The Question of Amalgam Fillings: Health Risks, By Mrs (Dr) Abigail Knight (Florida)
The Children's Health Defense (CHD) article from March 19, 2026 (authored by Dr. Joseph Mercola, republished on The Defender) dives into why mercury-containing dental amalgam fillings ("silver fillings") are still placed in vulnerable groups like children and pregnant women, despite known risks. It frames this as a systemic failure driven by cost, insurance defaults, institutional inertia, and industry resistance — rather than pure safety concerns. The piece interviews Charlie Brown of Consumers for Dental Choice, who pushes for consumer refusal and policy shifts.
Core Claims from the Article
Amalgam is ~50% elemental mercury by weight. It releases continuous low-level vapour (especially when chewing, grinding, or exposed to heat), which the body absorbs via lungs/bloodstream, accumulating in brain, kidneys, and other tissues.
Potential effects cited: tremors, memory issues, mood changes, fatigue, kidney stress. Developing brains (foetuses, young kids) are most vulnerable due to mercury binding to neural proteins.
No clinical benefit justifies the risk — safer alternatives (composite resin, ceramics) exist and have been used for decades.
FDA's 2020 safety communication flags higher cumulative risks for: pregnant/nursing women (foetal exposure spikes during placement), children under 6, people with kidney/neurological issues, or mercury allergies. Yet no ban or strict enforcement exists in the US.
Why still used? Cheaper (insurance/Medicaid defaults to amalgam), durable for high-stress areas, and stocked in public systems (Medicaid, prisons, military, low-income clinics). This disproportionately hits kids, pregnant women, low-income families. Dental associations (some with amalgam patents) resist change; the ADA promotes "silver fillings" terminology to downplay mercury.
Occupational risks for dental staff (especially women assistants) via vapour during placement/removal.
Broader push: Minamata Convention (global mercury treaty) drives phase-outs elsewhere.
Calls to action: Refuse amalgam at the dentist, demand equal insurance coverage for mercury-free options, push institutions to stop stocking it. For existing fillings: avoid gum chewing on that side, hot drinks; seek safe removal by biological dentists if concerned.
The article portrays amalgam as a "continuous neurotoxin" exposure with no justification, and change as blocked by profit and inertia.
Mercury amalgam has been used for ~150+ years for its strength, longevity, and low cost, but controversy persists over vapour release and bioaccumulation.
Key studies: Large child trials (e.g., Portugal/US NIH-funded, 500+ kids over 5–7 years) found higher urinary mercury with amalgam but no differences in neurobehavioral outcomes (IQ, memory, attention), kidney function, etc., vs. composites. Some composites fail more often. Still, that was not a long-term study.

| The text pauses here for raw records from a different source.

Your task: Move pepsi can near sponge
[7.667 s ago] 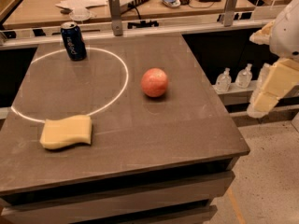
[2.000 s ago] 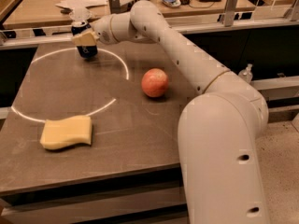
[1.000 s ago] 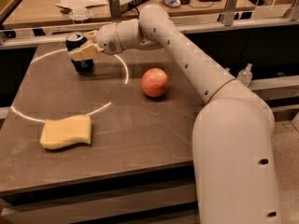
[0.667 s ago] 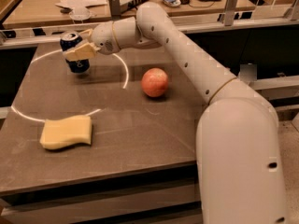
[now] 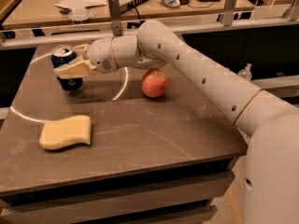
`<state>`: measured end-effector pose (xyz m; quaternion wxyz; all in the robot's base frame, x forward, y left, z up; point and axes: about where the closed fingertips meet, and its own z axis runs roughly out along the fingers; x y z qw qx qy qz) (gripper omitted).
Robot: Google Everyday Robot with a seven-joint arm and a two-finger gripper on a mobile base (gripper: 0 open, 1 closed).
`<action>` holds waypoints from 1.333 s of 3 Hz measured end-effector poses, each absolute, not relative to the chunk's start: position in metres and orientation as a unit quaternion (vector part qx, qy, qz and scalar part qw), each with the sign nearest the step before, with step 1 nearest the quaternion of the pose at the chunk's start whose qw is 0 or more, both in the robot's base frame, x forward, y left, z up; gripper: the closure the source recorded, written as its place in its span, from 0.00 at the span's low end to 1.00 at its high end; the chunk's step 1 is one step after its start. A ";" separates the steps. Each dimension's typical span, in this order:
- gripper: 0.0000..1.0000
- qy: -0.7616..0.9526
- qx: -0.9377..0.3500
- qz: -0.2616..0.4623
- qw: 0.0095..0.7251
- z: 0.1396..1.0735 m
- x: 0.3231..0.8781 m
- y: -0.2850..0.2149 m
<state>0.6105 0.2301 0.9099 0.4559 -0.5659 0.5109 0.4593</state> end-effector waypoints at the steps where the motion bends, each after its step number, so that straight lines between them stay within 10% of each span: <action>1: 1.00 0.515 -0.564 0.475 0.437 0.890 0.573 0.241; 2: 1.00 0.525 -0.570 0.472 0.420 0.886 0.549 0.241; 4: 0.64 0.526 -0.593 0.466 0.393 0.893 0.538 0.238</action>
Offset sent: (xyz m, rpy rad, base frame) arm -0.0856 0.0040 -0.0273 -0.0898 0.0806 0.0312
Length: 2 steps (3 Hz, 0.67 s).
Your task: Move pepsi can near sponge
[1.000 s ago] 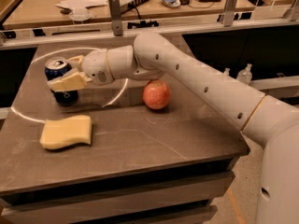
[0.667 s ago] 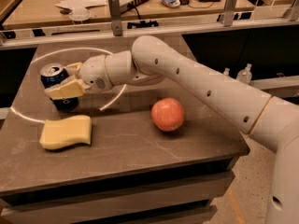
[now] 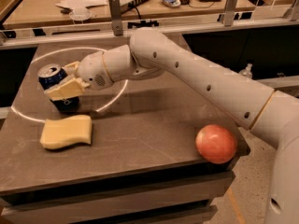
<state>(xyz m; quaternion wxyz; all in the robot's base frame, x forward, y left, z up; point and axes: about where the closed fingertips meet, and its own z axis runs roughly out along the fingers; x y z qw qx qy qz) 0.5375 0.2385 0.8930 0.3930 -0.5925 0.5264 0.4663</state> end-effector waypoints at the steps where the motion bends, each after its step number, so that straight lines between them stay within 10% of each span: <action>1: 0.33 0.523 -0.605 0.464 0.382 0.894 0.540 0.237; 2: 0.03 0.518 -0.612 0.463 0.377 0.893 0.541 0.238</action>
Offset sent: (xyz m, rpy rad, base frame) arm 0.0076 -0.0069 -0.0001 -0.0389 -0.0055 0.0425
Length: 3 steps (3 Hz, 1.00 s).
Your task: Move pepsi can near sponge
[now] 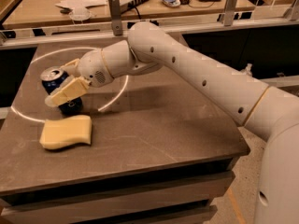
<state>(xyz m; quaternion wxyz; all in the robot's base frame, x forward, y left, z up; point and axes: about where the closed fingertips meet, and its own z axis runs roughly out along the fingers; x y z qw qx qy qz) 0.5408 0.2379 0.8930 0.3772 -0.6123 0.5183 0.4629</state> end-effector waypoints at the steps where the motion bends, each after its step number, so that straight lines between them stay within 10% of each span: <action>1: 0.00 0.514 -0.617 0.460 0.379 0.892 0.541 0.239; 3: 0.00 0.598 -0.561 0.330 0.468 0.907 0.541 0.154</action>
Offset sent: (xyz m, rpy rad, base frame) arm 0.0170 -0.0682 0.0109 0.0156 -0.1595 -0.2742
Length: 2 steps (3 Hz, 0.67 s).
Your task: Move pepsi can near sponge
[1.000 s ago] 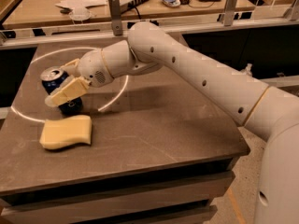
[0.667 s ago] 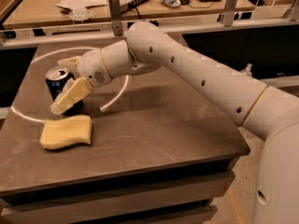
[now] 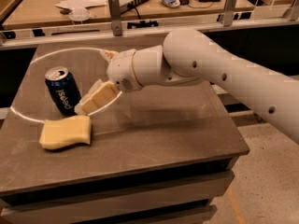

FDA (2020, still current in 2026) recommends avoiding new amalgam if possible — due to potential transient spikes in foetal/maternal exposure, limited data on long-term effects, and developing brains' sensitivity. Some studies show maternal fillings correlate with cord blood mercury.
Globally: EU phased out for kids/pregnant women years ago; Minamata Convention set 2034 global phase-out for manufacture/import/export (with patient-need exemptions). Some countries (e.g., 50+ including EU) already restrict/ban in vulnerable groups. US: No ban, but IHS (Indian Health Service) phasing out by 2027; petitions (e.g., IAOMT 2025) push FDA for full ban. These fillings are being phased out in Australia.
Health issues for those with existing amalgam fillings:
Low-level chronic exposure: Vapour release is tiny (micrograms/day), but accumulates slightly (higher urine/blood mercury vs. no fillings). Most bodies excrete it; levels usually stay safe.
Potential concerns (debated): Subclinical effects like mild kidney stress, immune changes, or neuro symptoms in sensitive people. Some fringe/advocacy studies link to autism, MS, Alzheimer's, perinatal risks.
Removal: Not routinely recommended (can cause temporary spike in vapour); only if medically needed or patient insists (use protocols to minimise exposure).
Alternatives: Composites, glass ionomer, ceramics — more aesthetic, but sometimes less durable in high-wear areas and cost more.
In short: The CHD piece amplifies real concerns (FDA flags for vulnerable groups, global phase-outs) and valid critiques (cost-driven use in public systems). If you're pregnant, planning pregnancy, have young kids, or existing fillings worry you — talk to your dentist about alternatives, informed consent, and safe practices. Biological/holistic dentists often specialise in mercury-free options and removal protocols.